→ **Recorded information**

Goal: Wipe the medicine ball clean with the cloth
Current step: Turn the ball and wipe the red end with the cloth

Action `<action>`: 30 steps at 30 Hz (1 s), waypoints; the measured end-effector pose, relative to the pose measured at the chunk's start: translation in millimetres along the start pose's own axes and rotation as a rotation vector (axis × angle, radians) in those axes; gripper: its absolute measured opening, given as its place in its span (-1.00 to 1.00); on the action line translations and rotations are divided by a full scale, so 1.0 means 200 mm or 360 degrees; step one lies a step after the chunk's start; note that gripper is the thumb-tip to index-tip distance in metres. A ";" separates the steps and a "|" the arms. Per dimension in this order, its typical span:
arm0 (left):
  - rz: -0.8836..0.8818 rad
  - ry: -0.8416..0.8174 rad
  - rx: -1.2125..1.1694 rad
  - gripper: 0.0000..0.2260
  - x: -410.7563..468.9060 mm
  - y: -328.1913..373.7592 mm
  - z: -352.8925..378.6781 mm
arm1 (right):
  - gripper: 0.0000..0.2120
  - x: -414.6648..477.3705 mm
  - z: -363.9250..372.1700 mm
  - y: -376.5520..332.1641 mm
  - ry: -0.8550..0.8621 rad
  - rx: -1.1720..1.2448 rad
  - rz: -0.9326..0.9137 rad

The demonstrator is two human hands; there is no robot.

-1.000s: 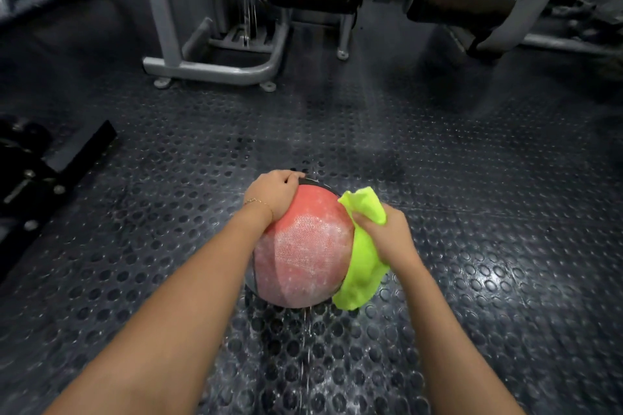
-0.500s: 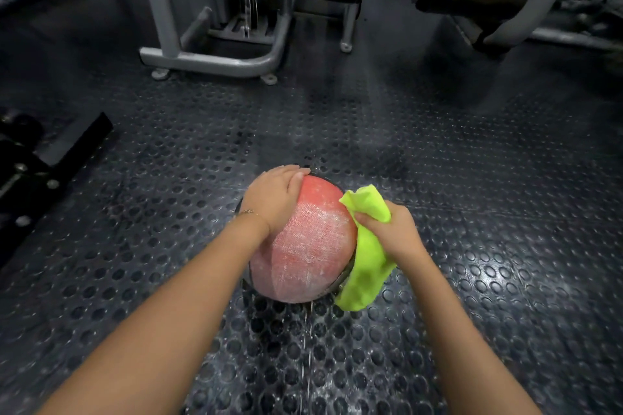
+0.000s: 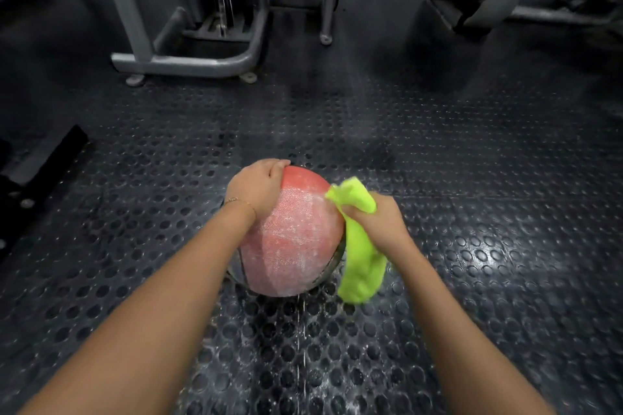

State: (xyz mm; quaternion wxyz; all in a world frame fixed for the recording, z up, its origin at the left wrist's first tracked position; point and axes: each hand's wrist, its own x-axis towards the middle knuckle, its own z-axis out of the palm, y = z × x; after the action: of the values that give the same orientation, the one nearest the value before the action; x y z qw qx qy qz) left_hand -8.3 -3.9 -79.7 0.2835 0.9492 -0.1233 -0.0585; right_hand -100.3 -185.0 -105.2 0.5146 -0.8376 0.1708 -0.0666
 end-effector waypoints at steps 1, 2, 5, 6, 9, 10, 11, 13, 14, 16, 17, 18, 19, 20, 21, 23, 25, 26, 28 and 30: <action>-0.0033 0.0020 -0.0012 -0.61 -0.01 0.00 0.00 | -0.86 0.03 0.02 -0.02 0.0045 0.0029 0.0010; -0.0072 0.0050 -0.0024 -0.61 -0.02 -0.01 0.00 | -0.86 0.05 0.04 -0.04 0.0079 0.0059 0.0020; -0.0171 0.0112 -0.0052 -0.61 -0.02 -0.02 0.00 | -0.87 -0.01 0.07 -0.04 0.0111 0.0110 0.0065; -0.0187 0.0109 -0.0056 -0.62 -0.02 -0.02 0.00 | -0.86 -0.05 0.07 -0.02 0.0089 0.0097 0.0085; -0.0186 0.0082 -0.0049 -0.62 0.00 0.00 0.00 | -0.86 -0.07 0.02 0.01 -0.0023 0.0020 0.0093; -0.0181 0.0071 -0.0052 -0.62 0.00 0.01 0.00 | -0.86 -0.04 0.01 -0.01 -0.0015 0.0014 0.0074; -0.0176 0.0062 -0.0050 -0.63 0.00 0.02 0.01 | -0.86 0.00 0.01 -0.02 0.0009 0.0026 0.0077; -0.0187 0.0074 -0.0042 -0.63 0.00 0.03 0.02 | -0.87 0.06 0.01 -0.05 0.0060 0.0086 0.0096; -0.0211 0.0085 -0.0043 -0.63 0.01 0.03 0.03 | -0.88 0.05 0.03 -0.05 0.0079 0.0109 0.0101; -0.0269 0.0101 -0.0053 -0.63 0.02 0.03 0.03 | -0.91 -0.02 0.04 -0.02 0.0083 0.0125 0.0120; -0.0280 0.0104 -0.0058 -0.62 0.02 0.03 0.02 | -0.92 -0.06 0.04 -0.01 0.0062 0.0119 0.0123; -0.0280 0.0106 -0.0063 -0.62 0.02 0.02 0.02 | -0.92 -0.11 0.03 0.00 0.0020 0.0099 0.0116; -0.0273 0.0115 -0.0065 -0.62 0.02 0.02 0.02 | -0.92 -0.13 0.02 0.01 -0.0021 0.0082 0.0101; -0.0262 0.0122 -0.0065 -0.62 0.02 0.03 0.02 | -0.94 -0.11 0.01 0.00 -0.0035 0.0066 0.0089; -0.0255 0.0126 -0.0065 -0.62 0.01 0.04 0.02 | -0.96 -0.07 0.01 0.00 -0.0008 0.0064 0.0084; -0.0266 0.0134 -0.0073 -0.62 0.00 0.04 0.02 | -0.92 0.02 0.01 -0.03 0.0071 0.0106 0.0095; -0.0326 0.0147 -0.0063 -0.63 -0.01 0.04 0.02 | -0.89 0.04 0.04 -0.03 0.0125 0.0148 0.0098; -0.0360 0.0151 -0.0054 -0.63 -0.01 0.04 0.03 | -0.87 0.01 0.05 -0.02 0.0146 0.0131 0.0097; -0.0387 0.0161 -0.0060 -0.63 0.00 0.03 0.02 | -0.82 -0.10 0.07 0.01 0.0153 0.0142 0.0071; -0.0374 0.0160 -0.0067 -0.63 0.02 0.03 0.01 | -0.78 -0.16 0.06 0.01 0.0110 0.0172 0.0040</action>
State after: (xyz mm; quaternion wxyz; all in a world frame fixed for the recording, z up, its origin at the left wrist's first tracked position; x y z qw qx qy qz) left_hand -6.5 -11.6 -78.3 0.3006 0.9526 0.0044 -0.0462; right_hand -127.8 -164.5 -110.1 0.5536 -0.8036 0.1951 -0.0982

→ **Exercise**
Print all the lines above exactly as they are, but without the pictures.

→ **Solution to this task**
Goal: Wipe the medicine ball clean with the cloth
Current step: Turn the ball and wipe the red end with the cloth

Action `<action>`: 30 steps at 30 Hz (1 s), waypoints; the measured end-effector pose, relative to the pose measured at the chunk's start: translation in millimetres along the start pose's own axes and rotation as a rotation vector (axis × angle, radians) in those axes; gripper: its absolute measured opening, given as its place in its span (-1.00 to 1.00); on the action line translations and rotations are divided by a full scale, so 1.0 means 200 mm or 360 degrees; step one lies a step after the chunk's start; note that gripper is the thumb-tip to index-tip distance in metres. A ";" separates the steps and a "|" the arms. Per dimension in this order, its typical span:
arm0 (left):
  - rz: -0.8836..0.8818 rad
  - ry: -0.8416..0.8174 rad
  - rx: -1.2125..1.1694 rad
  - gripper: 0.0000..0.2260
  - x: -410.7563..468.9060 mm
  - y: -328.1913..373.7592 mm
  - z: -352.8925..378.6781 mm
arm1 (right):
  - gripper: 0.0000..0.2120
  - x: -414.6648..477.3705 mm
  - z: -363.9250..372.1700 mm
  - y: -376.5520..332.1641 mm
  - ry: -0.8550..0.8621 rad
  - rx: -1.1720..1.2448 rad
  - rz: -0.9326..0.9137 rad

The demonstrator is two human hands; there is no robot.

-1.000s: 
-0.500s: 
+0.000s: 

State: (xyz mm; quaternion wxyz; all in a world frame fixed for the recording, z up, its origin at the left wrist's first tracked position; point and axes: each hand's wrist, its own x-axis towards the middle knuckle, its own z-axis out of the palm, y = z × x; after the action: of the values that give the same orientation, the one nearest the value before the action; x y z qw qx qy qz) left_hand -8.3 -3.9 -79.7 0.2835 0.9492 -0.1233 -0.0585; right_hand -100.3 -185.0 -105.2 0.5146 -0.8376 0.1708 -0.0666
 end-effector waypoints at steps 1, 2, 5, 6, 9, 10, 11, 13, 14, 16, 17, 18, 19, 20, 21, 23, 25, 26, 28 and 30: <action>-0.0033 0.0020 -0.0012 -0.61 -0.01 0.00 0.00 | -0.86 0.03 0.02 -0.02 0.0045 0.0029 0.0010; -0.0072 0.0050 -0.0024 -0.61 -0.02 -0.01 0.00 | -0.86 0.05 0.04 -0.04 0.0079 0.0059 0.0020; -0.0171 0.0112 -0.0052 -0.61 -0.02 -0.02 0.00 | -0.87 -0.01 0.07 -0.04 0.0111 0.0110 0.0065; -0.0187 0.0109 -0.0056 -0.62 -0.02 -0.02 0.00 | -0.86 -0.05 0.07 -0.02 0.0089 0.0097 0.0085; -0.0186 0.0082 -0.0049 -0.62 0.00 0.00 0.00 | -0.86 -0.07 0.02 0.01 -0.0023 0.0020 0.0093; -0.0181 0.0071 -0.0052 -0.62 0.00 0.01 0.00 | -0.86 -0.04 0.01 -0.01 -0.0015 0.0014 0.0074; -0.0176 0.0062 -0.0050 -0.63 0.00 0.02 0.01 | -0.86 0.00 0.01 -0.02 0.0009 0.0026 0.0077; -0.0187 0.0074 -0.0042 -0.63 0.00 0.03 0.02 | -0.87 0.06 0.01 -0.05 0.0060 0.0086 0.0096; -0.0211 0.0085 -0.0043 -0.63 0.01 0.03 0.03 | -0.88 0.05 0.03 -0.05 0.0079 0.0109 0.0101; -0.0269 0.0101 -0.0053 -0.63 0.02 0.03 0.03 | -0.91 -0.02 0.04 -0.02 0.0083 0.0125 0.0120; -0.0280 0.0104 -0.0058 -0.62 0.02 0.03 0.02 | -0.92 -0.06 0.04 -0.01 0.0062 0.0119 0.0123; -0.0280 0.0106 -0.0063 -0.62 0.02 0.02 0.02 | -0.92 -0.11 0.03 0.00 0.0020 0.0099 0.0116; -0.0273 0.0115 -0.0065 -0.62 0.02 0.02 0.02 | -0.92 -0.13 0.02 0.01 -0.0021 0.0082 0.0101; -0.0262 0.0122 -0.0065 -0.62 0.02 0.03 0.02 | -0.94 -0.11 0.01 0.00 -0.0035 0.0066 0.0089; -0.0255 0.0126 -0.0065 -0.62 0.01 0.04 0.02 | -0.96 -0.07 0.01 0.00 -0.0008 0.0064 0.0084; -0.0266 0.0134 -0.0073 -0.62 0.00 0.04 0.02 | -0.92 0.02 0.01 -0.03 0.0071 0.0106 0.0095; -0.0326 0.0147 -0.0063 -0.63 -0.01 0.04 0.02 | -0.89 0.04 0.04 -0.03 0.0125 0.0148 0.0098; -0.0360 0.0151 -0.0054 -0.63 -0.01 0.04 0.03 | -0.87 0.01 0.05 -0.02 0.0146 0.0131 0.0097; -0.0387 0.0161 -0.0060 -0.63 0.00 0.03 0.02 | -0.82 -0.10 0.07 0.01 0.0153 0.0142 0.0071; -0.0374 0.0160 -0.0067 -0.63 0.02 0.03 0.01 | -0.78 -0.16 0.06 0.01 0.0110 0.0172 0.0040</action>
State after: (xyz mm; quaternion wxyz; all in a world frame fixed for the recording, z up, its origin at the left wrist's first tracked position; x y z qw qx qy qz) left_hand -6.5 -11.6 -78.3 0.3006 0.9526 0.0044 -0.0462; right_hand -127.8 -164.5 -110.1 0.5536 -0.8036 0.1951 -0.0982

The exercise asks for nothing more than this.